◆ ACTIVITY ◆
The stretch wanted below opens at the line containing "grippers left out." and closes at the line containing "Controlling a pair". Please return it exactly, with no other lines.

━━ INPUT DATA

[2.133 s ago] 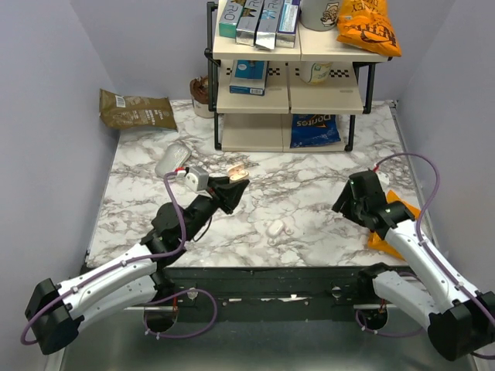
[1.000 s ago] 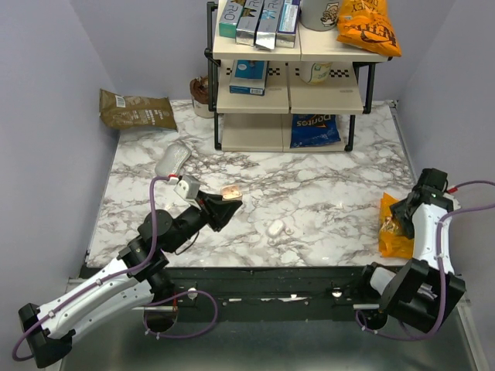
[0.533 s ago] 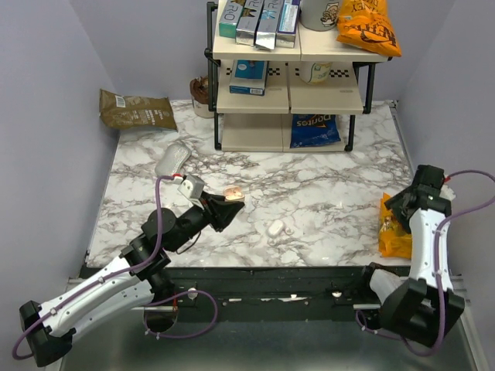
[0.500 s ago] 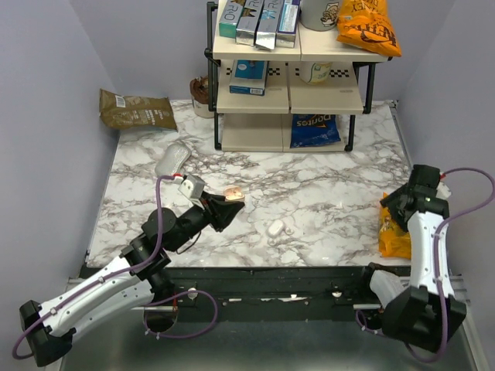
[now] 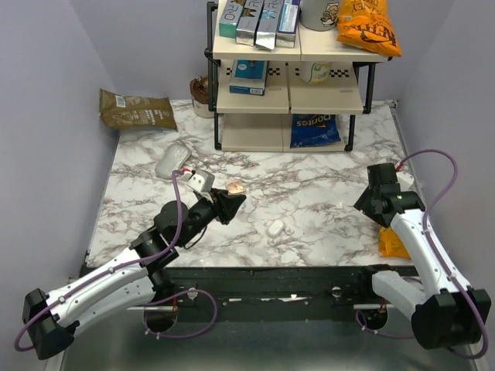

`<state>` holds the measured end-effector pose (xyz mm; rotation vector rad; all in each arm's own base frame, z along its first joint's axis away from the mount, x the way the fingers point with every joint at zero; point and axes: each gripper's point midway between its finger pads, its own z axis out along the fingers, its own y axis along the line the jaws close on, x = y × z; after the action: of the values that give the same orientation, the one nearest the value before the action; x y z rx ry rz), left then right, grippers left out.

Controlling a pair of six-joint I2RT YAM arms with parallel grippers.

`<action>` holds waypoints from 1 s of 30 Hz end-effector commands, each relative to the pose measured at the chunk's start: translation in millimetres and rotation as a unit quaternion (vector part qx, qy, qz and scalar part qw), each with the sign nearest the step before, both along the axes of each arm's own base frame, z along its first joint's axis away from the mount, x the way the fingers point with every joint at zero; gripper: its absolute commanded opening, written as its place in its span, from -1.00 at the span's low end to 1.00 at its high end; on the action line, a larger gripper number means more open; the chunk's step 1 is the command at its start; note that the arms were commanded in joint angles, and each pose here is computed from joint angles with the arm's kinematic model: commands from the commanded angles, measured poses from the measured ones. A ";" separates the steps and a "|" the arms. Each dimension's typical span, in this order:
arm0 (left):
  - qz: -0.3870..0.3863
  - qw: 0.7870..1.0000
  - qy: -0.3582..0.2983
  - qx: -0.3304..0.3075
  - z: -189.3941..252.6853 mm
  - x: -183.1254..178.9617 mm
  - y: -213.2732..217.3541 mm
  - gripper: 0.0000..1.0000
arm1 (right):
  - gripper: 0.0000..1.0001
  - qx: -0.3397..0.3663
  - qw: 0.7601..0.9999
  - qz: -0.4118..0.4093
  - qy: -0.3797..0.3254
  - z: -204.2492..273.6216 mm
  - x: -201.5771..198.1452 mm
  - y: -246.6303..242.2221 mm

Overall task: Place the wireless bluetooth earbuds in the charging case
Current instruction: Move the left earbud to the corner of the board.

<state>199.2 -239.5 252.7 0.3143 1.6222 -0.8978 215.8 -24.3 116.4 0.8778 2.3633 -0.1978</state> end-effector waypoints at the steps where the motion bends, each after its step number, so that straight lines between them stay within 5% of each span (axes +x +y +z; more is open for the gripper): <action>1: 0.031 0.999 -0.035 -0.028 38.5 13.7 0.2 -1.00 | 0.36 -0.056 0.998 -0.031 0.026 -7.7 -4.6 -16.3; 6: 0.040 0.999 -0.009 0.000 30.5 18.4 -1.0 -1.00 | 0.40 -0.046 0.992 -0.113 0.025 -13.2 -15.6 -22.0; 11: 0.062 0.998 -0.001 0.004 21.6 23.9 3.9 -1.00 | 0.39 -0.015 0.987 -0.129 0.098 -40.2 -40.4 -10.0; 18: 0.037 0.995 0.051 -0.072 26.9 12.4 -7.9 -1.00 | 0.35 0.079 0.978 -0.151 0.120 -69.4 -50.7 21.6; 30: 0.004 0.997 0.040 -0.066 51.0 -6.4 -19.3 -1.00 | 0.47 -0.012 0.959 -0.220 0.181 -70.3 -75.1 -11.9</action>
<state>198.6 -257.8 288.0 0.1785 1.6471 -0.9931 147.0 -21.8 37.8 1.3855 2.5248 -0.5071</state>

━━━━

◆ EXERCISE RESPONSE ◆
`<state>` holds the measured end-effector pose (xyz mm; rotation vector rad; all in each arm's own base frame, z along its first joint's axis away from the mount, x the way the fingers point with every joint at zero; point and axes: each gripper's point midway between its finger pads, its own z axis out along the fingers, its own y axis along the line the jaws close on, x = y × z; after the action: of the values that give the same orientation, the one nearest the value before the action; x y z rx ry rz), left then right, grippers left out.

Controlling a pair of six-joint I2RT YAM arms with parallel grippers.

The response above is complete.